かねうりきちじの横浜・喫茶店めぐり

珈琲歴四十年の中の人が、珈琲豆荷揚げ量日本一を誇る横浜港のある町の喫茶店でタンザニア産コーヒーを飲み歩きます

古老の記憶を記録する

2009年11月10日 | 旧ブログ記事(長者ヶ原廃寺跡・衣川関係)
 ここ数日、「現地説明会の時の冷え込みは何だったの?」といいたくなるような気温が続いています。今朝の最低気温は平年より10度ほど高かったようです。

 昨日、今日と先日の体験事業では未完成だった築地塀を完成させるべく、発掘調査の合間を見て作業をしています。2日間で15cmぐらい土を積み上げました。完成までにはもうしばらくかかりそうです。

 今日は、現場を終えた後、長者ヶ原廃寺跡がある衣川の教育委員会の方々と打ち合わせをししました(kaneurikichijiは市長部局に所属)。タイトルは、その時出た話題のひとつです。

 今年3月に長者ヶ原廃寺跡を歴史公園として整備するために「長者ヶ原廃寺跡整備基本計画」を策定していますが、そこでは「地名・伝承・記憶の集成と分析」を研究計画の中に位置付けています。

 どのようなことかというと次のようなことを考えています。
 例えば、長者ヶ原廃寺跡という遺跡名は小字名をもとにしているわけではなく(小字名は田中西)、遺跡周辺の人たちが遺跡一帯を「ちょうじゃっぱら(長者原)」と呼んでいたことにちなんでいます。また、江戸時代に編纂された仙台藩の地誌『奥羽観蹟聞老志』にはこの遺跡のことを金売り吉次の屋敷跡だという地元の伝承を記録しています。
 ※現在でもお年寄りの方には「長者ヶ原廃寺跡を発掘しています」というよりは、「吉次屋敷を発掘しています」と
  自己紹介した方が「あ~、あそこを掘ってるんだ」とすぐ分かってもらえるように、吉次屋敷伝承は今でも生きているのです。

 長者原という地名と長者ヶ原廃寺跡を金売り吉次の屋敷跡だという伝承がどちらが先に生まれたのか、詳しく調べていないので何とも言えませんが、両者は無関係にそれぞれ成立して今日まで伝えられてきたわけではないと思います。こうした地名や伝承をきちんと分析することも、長者ヶ原廃寺跡の歴史を考える上で非常に重要な作業だと考え、整備基本計画に盛り込んだわけです。

 こうした経緯があったのと、教育委員会でも地域の古老の記憶を何とか次世代に継承できないという思いから、打ち合わせで何となしに話題に出たわけです。

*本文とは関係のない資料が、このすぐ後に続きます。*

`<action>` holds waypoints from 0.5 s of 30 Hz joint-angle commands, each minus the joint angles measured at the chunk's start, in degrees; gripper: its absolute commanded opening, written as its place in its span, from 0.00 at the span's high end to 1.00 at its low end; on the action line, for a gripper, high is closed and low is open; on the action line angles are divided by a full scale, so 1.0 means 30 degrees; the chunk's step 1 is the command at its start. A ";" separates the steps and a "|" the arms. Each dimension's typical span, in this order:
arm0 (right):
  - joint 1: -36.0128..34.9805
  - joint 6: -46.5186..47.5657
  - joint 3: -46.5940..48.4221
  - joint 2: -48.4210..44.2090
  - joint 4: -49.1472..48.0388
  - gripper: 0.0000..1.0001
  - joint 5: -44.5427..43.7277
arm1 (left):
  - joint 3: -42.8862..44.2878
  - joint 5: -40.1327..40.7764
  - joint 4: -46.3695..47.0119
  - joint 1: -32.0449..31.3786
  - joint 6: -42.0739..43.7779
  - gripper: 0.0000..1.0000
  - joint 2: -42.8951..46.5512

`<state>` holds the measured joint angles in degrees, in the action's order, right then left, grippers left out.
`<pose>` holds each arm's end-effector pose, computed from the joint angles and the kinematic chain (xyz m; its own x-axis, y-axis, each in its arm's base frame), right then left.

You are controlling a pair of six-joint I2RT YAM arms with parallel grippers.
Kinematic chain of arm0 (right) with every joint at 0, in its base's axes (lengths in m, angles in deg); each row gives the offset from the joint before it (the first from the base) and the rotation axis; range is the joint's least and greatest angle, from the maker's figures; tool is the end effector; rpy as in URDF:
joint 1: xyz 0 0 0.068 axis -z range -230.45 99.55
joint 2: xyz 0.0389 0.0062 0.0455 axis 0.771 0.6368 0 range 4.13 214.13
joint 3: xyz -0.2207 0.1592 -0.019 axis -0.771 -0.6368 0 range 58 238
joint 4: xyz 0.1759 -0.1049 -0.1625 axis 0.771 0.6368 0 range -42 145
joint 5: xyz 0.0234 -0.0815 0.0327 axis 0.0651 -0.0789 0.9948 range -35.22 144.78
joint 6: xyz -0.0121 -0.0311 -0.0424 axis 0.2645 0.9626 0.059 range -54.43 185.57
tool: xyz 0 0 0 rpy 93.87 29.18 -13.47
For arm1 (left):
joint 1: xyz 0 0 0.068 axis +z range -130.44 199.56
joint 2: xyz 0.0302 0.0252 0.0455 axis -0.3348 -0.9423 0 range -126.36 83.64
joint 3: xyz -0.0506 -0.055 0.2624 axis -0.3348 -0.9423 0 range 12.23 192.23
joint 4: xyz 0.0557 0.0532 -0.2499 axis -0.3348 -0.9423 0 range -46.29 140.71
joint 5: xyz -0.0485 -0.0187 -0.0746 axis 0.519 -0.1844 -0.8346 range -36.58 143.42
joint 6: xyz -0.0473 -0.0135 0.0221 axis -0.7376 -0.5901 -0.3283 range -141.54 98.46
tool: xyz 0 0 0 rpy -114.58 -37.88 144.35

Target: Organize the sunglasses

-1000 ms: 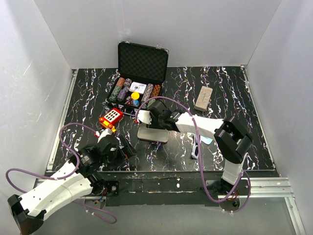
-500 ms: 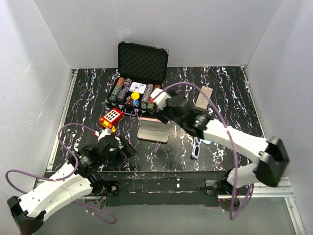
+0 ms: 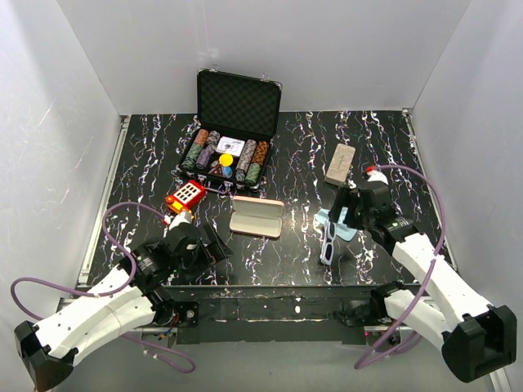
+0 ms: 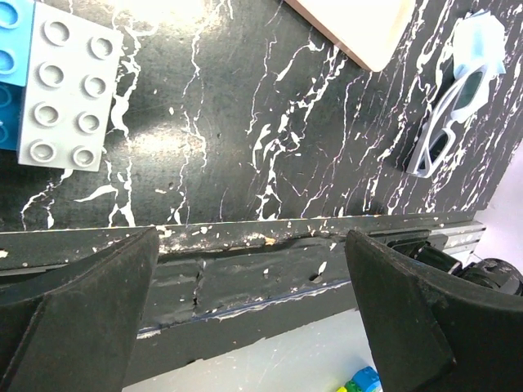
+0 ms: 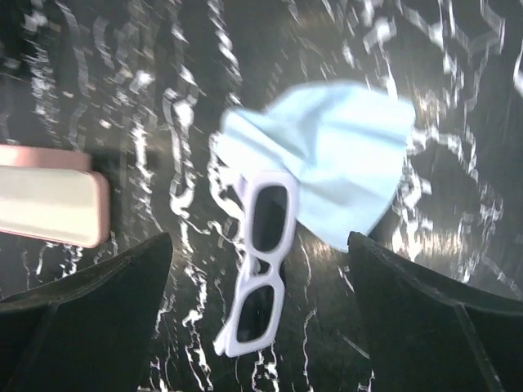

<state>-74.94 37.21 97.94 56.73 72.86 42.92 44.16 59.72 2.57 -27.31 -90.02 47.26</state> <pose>0.1833 0.0756 0.2617 -0.6100 0.2329 -0.7574 0.0366 0.9631 0.2667 0.0869 -0.0870 0.2241 -0.8315 -0.4649 -0.3040 -0.2559 0.8064 -0.5332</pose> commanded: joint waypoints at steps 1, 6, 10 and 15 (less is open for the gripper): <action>0.2765 -0.2851 -0.1505 0.0159 0.0387 0.06 0.3478 | -0.0064 -0.0402 0.1016 0.0009 0.0271 0.02 -0.0177; 0.4616 -0.3203 -0.2122 0.2238 -0.0316 0.12 0.5180 | -0.0211 -0.0491 0.1135 0.0009 0.0154 0.02 -0.0236; 0.5087 -0.3086 -0.2270 0.3645 -0.0758 0.23 0.5447 | -0.0357 -0.0520 0.1164 -0.0020 0.0037 0.02 -0.0119; 0.5263 -0.3261 -0.2621 0.3767 -0.0379 0.28 0.4746 | -0.0621 -0.0666 0.1427 0.0009 -0.0139 0.02 -0.0089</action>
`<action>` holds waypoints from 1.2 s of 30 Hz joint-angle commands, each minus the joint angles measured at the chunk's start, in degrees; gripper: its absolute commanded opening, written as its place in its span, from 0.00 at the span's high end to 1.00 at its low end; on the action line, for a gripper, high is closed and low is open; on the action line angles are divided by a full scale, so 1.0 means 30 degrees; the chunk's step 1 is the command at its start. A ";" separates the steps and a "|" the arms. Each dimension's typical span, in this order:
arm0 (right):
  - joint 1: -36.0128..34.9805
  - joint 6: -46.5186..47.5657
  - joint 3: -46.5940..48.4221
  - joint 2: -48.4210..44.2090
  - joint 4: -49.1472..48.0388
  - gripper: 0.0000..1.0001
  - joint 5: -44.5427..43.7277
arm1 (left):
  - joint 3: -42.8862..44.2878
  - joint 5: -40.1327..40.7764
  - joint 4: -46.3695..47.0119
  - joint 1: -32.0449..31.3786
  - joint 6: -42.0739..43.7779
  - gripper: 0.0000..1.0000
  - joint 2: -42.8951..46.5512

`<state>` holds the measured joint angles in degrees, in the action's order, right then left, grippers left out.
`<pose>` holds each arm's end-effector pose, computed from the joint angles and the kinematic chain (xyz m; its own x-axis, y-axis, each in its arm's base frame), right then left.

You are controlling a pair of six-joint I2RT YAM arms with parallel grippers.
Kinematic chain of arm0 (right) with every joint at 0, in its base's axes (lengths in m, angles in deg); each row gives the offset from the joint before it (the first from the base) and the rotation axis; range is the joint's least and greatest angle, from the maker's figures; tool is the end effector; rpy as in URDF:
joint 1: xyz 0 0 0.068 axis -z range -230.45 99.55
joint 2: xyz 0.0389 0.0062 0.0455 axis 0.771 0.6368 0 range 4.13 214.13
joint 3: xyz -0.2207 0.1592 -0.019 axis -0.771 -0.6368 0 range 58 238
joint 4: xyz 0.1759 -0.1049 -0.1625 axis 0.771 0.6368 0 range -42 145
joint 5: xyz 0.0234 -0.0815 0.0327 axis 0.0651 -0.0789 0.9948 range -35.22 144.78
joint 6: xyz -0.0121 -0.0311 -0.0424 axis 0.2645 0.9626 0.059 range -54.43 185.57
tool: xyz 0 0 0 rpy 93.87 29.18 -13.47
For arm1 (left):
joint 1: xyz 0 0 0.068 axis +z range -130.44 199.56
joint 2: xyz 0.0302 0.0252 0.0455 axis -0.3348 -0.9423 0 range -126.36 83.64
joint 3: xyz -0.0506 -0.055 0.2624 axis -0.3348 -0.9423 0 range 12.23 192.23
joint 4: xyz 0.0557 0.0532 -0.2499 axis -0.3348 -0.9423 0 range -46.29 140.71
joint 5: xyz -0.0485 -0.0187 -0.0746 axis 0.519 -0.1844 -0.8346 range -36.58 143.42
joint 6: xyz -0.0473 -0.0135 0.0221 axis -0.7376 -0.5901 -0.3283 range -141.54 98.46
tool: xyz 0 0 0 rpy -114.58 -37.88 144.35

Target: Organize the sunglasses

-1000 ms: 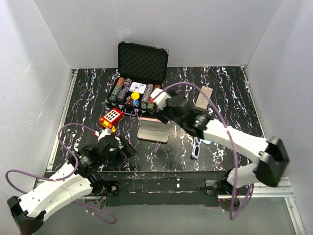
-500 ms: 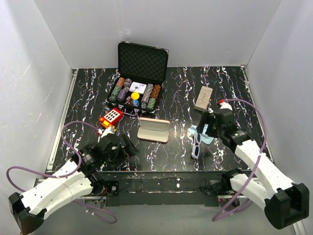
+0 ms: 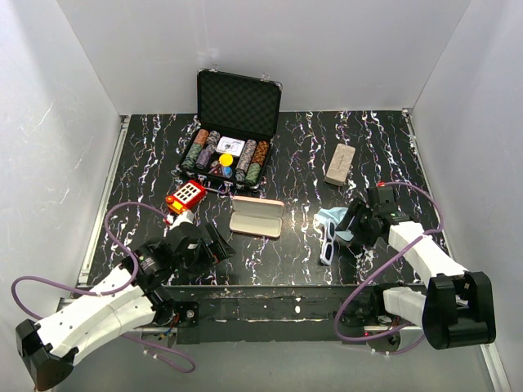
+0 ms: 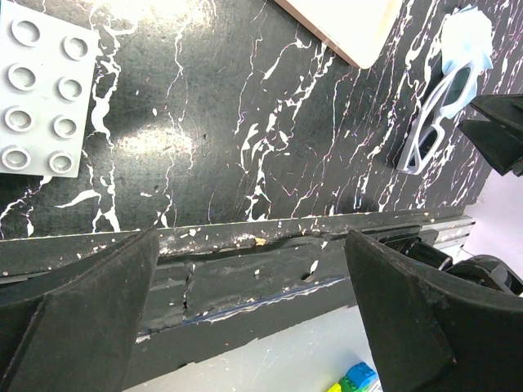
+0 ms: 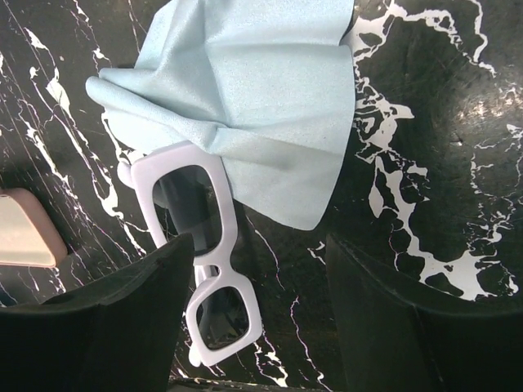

 遺跡は大地に刻まれた歴史と言えますが、歴史は大地や紙や木・石に記された文字だけに刻まれているわけではありません。特に地域の歴史は、そこに生きた人々の記憶に刻まれ、それを継承した伝承の中にも息づいていると考えています。

 いつか、衣川の教育委員会と一緒に「古老の記憶を記録する」作業を進めたいと考えています。